What I find most interesting in the discussion question this week is that most of what is mentioned –continuous access, contact with others, information sources with learnable customization- is already here. A lot of what we previously had to remember is no longer necessary. I can honestly say I only know about three phone numbers: my own, my college number and one friend’s number. If I search my memory bank I can remember all of my old home phone numbers and some phone numbers from long ago, but I couldn’t tell you the phone numbers of most of my current friends. Apparently, my mind has dumped the requirement for remembering them. Those numbers are stored in a cell phone that has pictures of people and names, and I don’t have to key in the digits, so I think of people in a non numerical way. By accessing one of the augmented reality apps on my iPhone like Layar or Wikitude or Foursquare, I can augment my real life with information that is continuously available. My Macbook is hooked up to my LCD screen so I can surf on the laptop or on the TV screen and switch to cable and watch an on demand channel.

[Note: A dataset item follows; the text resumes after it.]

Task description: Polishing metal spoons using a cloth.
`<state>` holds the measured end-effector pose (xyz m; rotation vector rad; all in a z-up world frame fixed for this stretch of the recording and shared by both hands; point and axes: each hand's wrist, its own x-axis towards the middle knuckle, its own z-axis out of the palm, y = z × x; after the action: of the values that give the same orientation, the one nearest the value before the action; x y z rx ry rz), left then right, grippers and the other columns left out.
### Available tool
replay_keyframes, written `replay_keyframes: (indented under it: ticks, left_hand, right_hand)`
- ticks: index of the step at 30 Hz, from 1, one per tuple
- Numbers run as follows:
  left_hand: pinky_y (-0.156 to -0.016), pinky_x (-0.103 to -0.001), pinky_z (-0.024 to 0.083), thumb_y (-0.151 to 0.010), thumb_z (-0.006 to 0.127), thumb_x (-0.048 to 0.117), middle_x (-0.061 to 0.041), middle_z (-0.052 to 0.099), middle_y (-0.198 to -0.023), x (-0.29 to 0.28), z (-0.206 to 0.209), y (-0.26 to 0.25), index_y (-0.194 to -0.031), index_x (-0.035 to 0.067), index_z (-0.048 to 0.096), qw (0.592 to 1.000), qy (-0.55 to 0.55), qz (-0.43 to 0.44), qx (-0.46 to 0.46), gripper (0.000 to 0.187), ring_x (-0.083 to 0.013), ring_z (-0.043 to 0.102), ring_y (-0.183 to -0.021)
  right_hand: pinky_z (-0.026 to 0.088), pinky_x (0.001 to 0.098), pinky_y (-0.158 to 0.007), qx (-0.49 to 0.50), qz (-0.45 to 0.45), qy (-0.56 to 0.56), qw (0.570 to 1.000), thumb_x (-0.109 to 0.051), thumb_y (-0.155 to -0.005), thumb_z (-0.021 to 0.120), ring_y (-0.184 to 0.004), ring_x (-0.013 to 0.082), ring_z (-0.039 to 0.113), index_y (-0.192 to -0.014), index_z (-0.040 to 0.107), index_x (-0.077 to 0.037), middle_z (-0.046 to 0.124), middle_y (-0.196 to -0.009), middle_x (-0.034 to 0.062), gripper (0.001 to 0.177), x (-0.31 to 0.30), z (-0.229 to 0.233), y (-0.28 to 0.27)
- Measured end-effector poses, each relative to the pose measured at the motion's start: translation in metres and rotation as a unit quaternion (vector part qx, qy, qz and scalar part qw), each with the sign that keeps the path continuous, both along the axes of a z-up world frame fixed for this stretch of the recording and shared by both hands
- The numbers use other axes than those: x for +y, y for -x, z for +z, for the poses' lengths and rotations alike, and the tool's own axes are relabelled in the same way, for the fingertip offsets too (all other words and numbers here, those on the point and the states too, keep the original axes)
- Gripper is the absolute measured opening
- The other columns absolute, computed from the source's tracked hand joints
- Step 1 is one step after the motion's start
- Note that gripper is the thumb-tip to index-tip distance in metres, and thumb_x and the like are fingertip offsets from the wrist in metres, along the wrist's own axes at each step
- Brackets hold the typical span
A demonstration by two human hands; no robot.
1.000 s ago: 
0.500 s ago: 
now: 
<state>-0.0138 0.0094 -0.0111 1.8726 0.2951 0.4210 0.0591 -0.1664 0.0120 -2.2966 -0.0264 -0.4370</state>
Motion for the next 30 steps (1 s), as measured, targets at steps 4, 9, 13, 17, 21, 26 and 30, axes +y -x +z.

In a world with all this and a future with even more, what do I need to know? I’d say a whole lot but not necessarily the same as what I may have needed to know yesterday. Maybe I don’t need as many details, but I’d say I’d need to know how to navigate and understand how to use what’s there to make sense. In a world of constant and exponentially increasing technology, we need to know how to change and adapt. We need to understand what is real, what is important. We need to be able to sift through everything, analyze, and evaluate. And we still need a lot of basic knowledge that is the foundation for understanding complex subjects.

As Burbules says in Meanings of Ubiquitous Learning, ubiquitous learning is more that anytime- anywhere, and the distinction between formal and informal education is blurred. Teachers are no longer just the source of learning; they should be and will be more guide, more broker and learning is not and will not be just in educational institutions during distinct time periods. Learning will be more and more in immersive environments.

Two courses ago, I created a wiki in Wiked on Augmented Reality in Education http://wik.ed.uiuc.edu/index.php/Augmented_Reality_in_Education  Now located here http://augmented-reality-in-education.wikispaces.com/ In the wiki, I talked about 5 applications of Augmented Reality in Education: AR in training, AR in Discovery Based learning, AR in Gaming, AR to Model Objects and Augmented Reality Books. Augmented reality is one way to provide opportunities for learning that is immersive. With many of these applications there is situated learning. Kids playing an augmented reality game that takes place in a real location interact with real and virtual characters to discover what really happened during a past event, or discover the source of an environmental problem. (see http://www.youtube.com/watch?v=SBG0_jfXt7o )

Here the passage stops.